Avoiding waste has become a high priority for today’s consumers — according to recent GlobalData research, 35 percent of consumers would buy more skincare products, or buy them more often, if they were packaged without plastics; and 25 percent of consumers would buy more, or buy them more often, if the products were unpackaged — and therefore, for more and more brands. Major brands including The Body Shop, Olay, L’Oréal and Lush, to name a few have been exploring ways to eliminate packaging waste through innovations such as alternative materials, refillables, take-back programs; and sometimes, eliminating packaging altogether.

Still others — such as L’Oréal’s Garnier and Biolage, Blueland’s personal and household cleaning products, and Michelle Pfeiffer’s Henry Rose fragrances — have gone the Cradle to Cradle Certified™ route, where not only the packaging but the products themselves have been evaluated for safety, social fairness, circularity and more.

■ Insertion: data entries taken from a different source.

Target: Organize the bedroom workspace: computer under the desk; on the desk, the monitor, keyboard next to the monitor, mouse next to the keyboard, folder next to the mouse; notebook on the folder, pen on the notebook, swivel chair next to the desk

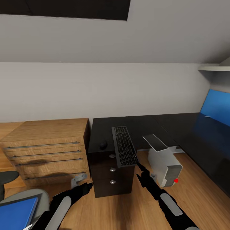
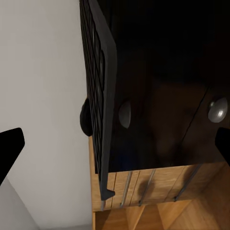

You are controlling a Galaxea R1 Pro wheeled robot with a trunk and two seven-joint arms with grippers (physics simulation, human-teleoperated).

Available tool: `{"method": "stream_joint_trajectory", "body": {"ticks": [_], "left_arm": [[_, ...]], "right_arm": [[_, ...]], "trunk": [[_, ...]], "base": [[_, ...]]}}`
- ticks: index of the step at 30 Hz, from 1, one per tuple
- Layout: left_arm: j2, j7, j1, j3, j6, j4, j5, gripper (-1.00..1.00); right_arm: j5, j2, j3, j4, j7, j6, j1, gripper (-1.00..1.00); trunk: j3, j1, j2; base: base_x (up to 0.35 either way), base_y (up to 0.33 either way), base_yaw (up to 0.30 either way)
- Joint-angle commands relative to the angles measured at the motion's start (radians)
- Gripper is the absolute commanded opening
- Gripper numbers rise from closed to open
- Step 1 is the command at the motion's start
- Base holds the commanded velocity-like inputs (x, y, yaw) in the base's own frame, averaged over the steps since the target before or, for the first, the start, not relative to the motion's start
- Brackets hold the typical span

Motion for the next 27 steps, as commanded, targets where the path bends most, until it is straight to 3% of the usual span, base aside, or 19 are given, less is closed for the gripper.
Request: {"method": "stream_joint_trajectory", "body": {"ticks": [1,4,7,10,12,13,14,18,27], "left_arm": [[0.002,0.01,0.001,-0.002,0.016,-0.019,0.012,1.0],[0.006,0.012,0.038,-0.001,0.032,-0.1,0.014,1.0],[0.011,0.014,0.136,0.003,0.028,-0.239,0.011,1.0],[0.011,0.015,0.169,0.012,0.017,-0.275,0.013,1.0],[0.011,0.014,0.17,0.03,0.017,-0.277,0.014,1.0],[0.01,0.013,0.171,0.063,0.016,-0.278,0.015,1.0],[0.009,0.013,0.171,0.073,0.016,-0.278,0.016,1.0],[0.009,0.013,0.171,0.075,0.016,-0.278,0.016,1.0],[0.009,0.014,0.171,0.075,0.016,-0.278,0.016,1.0]], "right_arm": [[-0.01,-0.001,0.004,0.0,0.002,0.002,-0.001,1.0],[-0.01,-0.001,0.004,0.001,0.002,0.002,-0.001,1.0],[-0.009,-0.001,0.004,0.001,0.002,0.001,-0.001,1.0],[-0.009,-0.002,0.004,0.001,0.002,0.0,-0.001,1.0],[-0.008,-0.002,0.004,0.001,0.002,0.0,-0.001,1.0],[-0.007,-0.003,0.006,0.0,0.003,0.0,-0.001,1.0],[0.024,-0.004,0.009,-0.001,0.004,0.001,-0.001,1.0],[0.064,-0.004,0.01,-0.003,0.01,0.004,-0.001,1.0],[0.07,-0.004,0.01,-0.005,0.012,0.005,-0.001,1.0]], "trunk": [[-0.001,0.0,-0.001],[-0.001,0.0,-0.001],[-0.001,0.0,-0.001],[-0.001,0.0,-0.001],[-0.001,0.0,-0.001],[-0.004,0.004,-0.008],[-0.007,0.008,-0.015],[-0.02,0.023,-0.043],[-0.042,0.05,-0.092]], "base": [[0.0,0.0,0.0],[0.0,0.0,0.0],[0.0,0.0,0.0],[0.0,0.0,0.0],[0.0,0.0,0.0],[0.0,0.0,0.0],[0.0,0.0,0.0],[0.0,0.0,0.0],[0.0,0.0,0.0]]}}
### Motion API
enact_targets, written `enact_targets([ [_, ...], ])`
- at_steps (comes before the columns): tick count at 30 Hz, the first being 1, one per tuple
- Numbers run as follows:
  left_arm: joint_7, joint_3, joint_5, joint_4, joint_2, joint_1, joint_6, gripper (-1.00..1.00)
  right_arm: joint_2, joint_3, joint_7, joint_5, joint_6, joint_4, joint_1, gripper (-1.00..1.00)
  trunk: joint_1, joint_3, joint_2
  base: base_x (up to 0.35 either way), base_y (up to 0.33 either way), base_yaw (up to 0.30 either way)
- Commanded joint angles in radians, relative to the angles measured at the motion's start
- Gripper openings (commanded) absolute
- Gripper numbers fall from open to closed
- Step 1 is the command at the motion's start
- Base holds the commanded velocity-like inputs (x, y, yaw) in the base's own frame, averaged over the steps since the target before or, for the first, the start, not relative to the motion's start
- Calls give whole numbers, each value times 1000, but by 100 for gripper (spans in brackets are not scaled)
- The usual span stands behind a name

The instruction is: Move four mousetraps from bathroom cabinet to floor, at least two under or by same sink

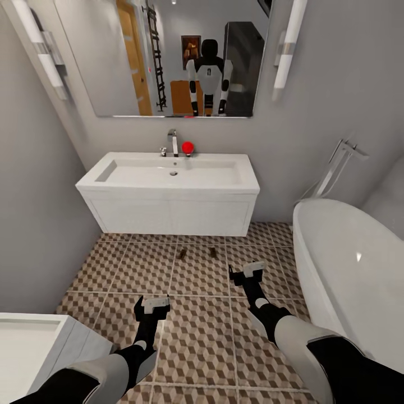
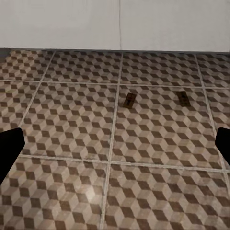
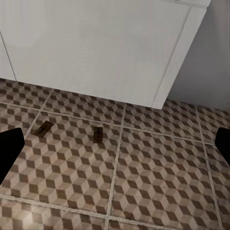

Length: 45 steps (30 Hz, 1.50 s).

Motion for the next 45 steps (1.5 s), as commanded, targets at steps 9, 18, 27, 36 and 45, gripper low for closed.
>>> enact_targets([
  [9, 0, -9, 10, 4, -1, -2, -6, 100, 1, 4, -10, 10, 0, 1, -1, 100, -34, 27, 62, 0, 0, 0],
  [18, 0, -9, 10, 4, -1, -2, -6, 100, 0, 4, -8, 10, -3, 1, 1, 100, -69, 55, 125, 0, 0, 0],
  [27, 0, -9, 10, 4, -1, -1, -6, 100, 0, 4, -7, 10, -8, 1, 5, 100, -103, 88, 188, 0, 0, 0],
  [36, 0, -9, 10, 4, 0, -1, -6, 100, 0, 4, -7, 10, -9, 1, 6, 100, -103, 102, 188, 0, 0, 0],
  [45, 0, -9, 10, 4, 1, -1, -6, 100, -1, 3, -9, 10, -10, 1, 37, 100, -103, 117, 188, 0, 0, 0],
])
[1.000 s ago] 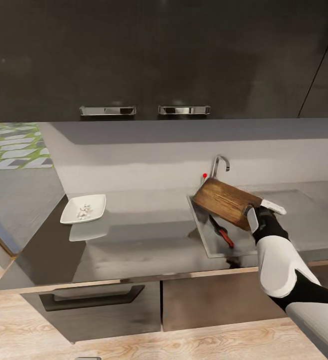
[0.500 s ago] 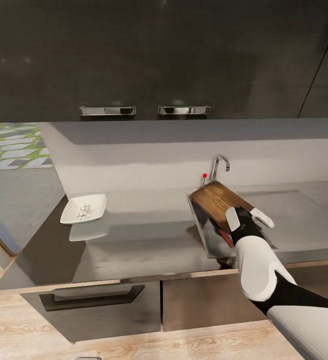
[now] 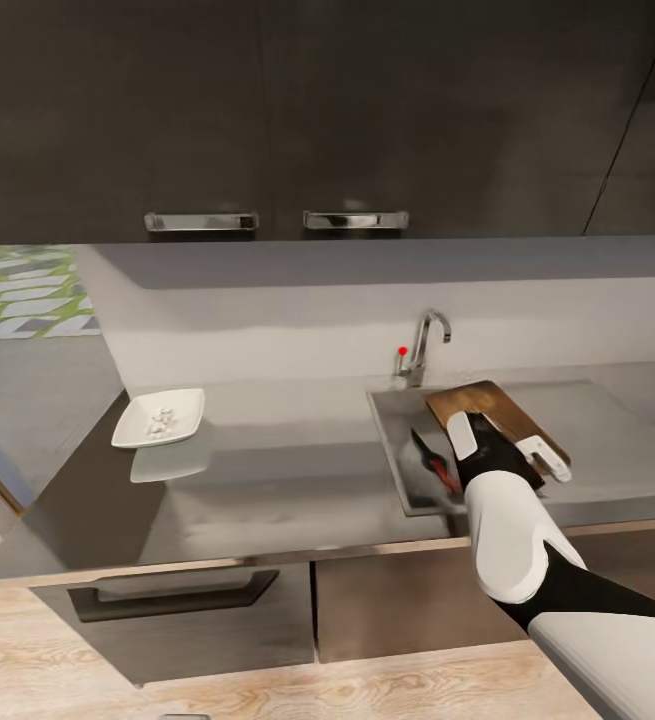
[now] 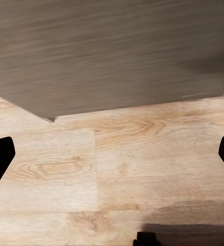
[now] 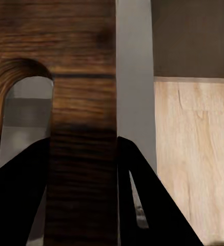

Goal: In the kitchen, take the Vidalia onion out of the sink, dice it on the chopping board with the paring knife, put the diced onion into the bowl on the countertop, then place both the paring knife and the chopping board into the sink.

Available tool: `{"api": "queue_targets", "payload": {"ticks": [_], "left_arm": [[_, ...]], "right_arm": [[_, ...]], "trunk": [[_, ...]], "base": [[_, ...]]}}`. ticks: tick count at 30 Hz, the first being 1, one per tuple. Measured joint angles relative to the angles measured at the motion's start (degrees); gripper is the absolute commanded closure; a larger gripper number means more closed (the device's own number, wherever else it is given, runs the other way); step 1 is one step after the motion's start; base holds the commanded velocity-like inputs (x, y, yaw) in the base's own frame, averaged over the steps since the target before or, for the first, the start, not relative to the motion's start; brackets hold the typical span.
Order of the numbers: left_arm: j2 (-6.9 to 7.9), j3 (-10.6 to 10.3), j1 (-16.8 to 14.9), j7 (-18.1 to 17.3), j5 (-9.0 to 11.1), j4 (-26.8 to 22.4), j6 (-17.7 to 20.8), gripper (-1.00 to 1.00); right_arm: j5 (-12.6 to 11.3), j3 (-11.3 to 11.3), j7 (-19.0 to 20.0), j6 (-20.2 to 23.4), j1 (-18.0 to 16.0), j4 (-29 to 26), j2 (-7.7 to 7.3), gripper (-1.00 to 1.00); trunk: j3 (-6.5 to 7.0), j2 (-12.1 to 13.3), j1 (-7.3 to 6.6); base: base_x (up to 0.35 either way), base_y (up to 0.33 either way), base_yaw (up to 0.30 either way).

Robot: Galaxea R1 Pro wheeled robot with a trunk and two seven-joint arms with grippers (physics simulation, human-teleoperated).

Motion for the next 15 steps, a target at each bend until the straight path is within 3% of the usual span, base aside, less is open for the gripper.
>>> {"api": "queue_targets", "payload": {"ticks": [6, 11, 15], "left_arm": [[-0.02, 0.0, 0.0, 0.02, 0.0, 0.01, 0.0, -1.0], [-0.02, 0.0, -0.01, 0.09, -0.03, 0.02, -0.01, -1.0], [-0.02, -0.01, 0.0, 0.1, -0.03, 0.01, -0.02, -1.0]], "right_arm": [[-4.31, 0.27, -0.47, -0.2, 0.0, 0.85, 0.0, 1.0], [-5.09, 0.82, -0.39, -0.09, 0.0, 1.94, -0.01, 1.0], [-5.04, 1.02, -0.32, -0.16, -0.01, 2.51, 0.0, 1.0]], "trunk": [[0.0, 0.0, 0.0], [0.0, -0.01, 0.0], [-0.03, -0.01, 0.0]], "base": [[0.0, -0.26, 0.0], [0.0, -0.039, 0.012], [0.0, -0.005, 0.172]]}}
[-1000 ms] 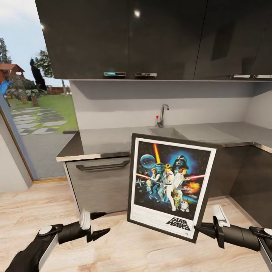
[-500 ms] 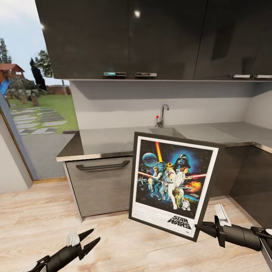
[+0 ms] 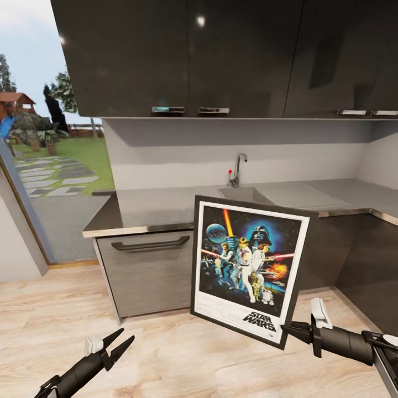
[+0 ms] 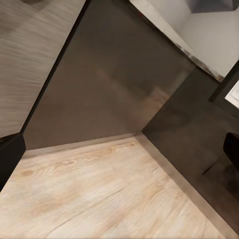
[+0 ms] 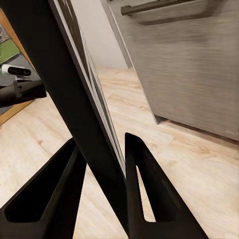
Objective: Pick up the poster from the kitchen countertop and hang it on one of the wall nails in the kitchen.
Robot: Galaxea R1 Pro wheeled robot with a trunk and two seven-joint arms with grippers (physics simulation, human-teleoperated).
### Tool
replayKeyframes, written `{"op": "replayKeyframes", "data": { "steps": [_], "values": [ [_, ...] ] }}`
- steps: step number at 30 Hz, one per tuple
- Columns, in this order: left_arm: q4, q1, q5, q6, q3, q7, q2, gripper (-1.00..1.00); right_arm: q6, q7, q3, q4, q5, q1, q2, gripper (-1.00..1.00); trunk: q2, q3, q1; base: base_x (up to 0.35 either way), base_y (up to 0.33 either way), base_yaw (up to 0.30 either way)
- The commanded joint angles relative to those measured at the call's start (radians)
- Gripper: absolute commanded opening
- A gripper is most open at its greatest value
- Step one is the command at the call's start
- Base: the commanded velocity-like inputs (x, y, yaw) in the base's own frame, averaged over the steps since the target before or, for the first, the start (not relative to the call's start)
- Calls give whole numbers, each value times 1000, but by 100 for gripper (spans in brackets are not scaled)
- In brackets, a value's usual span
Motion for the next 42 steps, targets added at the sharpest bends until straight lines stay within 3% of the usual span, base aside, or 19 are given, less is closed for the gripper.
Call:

But aside from improving their packaging footprint and the makeup of their products, Make Up the Future outlines other key, systemic topics for the industry to move on, including:

+ Science-based targets and planetary boundaries

+ Metrics-driven decisions and strategies

+ The power of pre-competitive collaboration

+ Product and brand transparency

+ Naturality

+ Ecotoxicity

“Climate change, shifting lifestyles and stakeholder expectations around sustainability will define beauty for the next decade. The time is now to take action to transition to a sustainable model. Indeed, it’s time to design — to make up — the future we want for beauty and personal care,” incites Dimitri Caudrelier, Director of Quantis France and Global Cosmetics Industry Lead, adding, “As a first step, brands will need to assess whether they are operating within or above our planet’s boundaries.”

Make Up the Future asserts that, for the cosmetics industry to catch up to FMCG categories more advanced on sustainability, it will need more high-quality, comprehensive data to understand the full scale and scope of its environmental impacts. In an effort to shed light on key areas of impact, Quantis produced the first full value chain environmental footprint estimate of the cosmetics and personal care industry.

And, the report points out, just as each department contributes something different to a company’s sustainability cause, so does each market. Different regions experience different challenges — ex: water stress, waste management capacity, product expectations, sustainability maturity — so, one-size-fits-all strategies are unlikely to bring about adequate transformation. Quantis recommends that cosmetics companies consult with regional teams to develop action plans tailored to local contexts — to ensure that efforts and resources are focused on addressing the most relevant impacts per region, help safeguard local supply chains and resources, and make meaningful strides towards a company's larger strategy.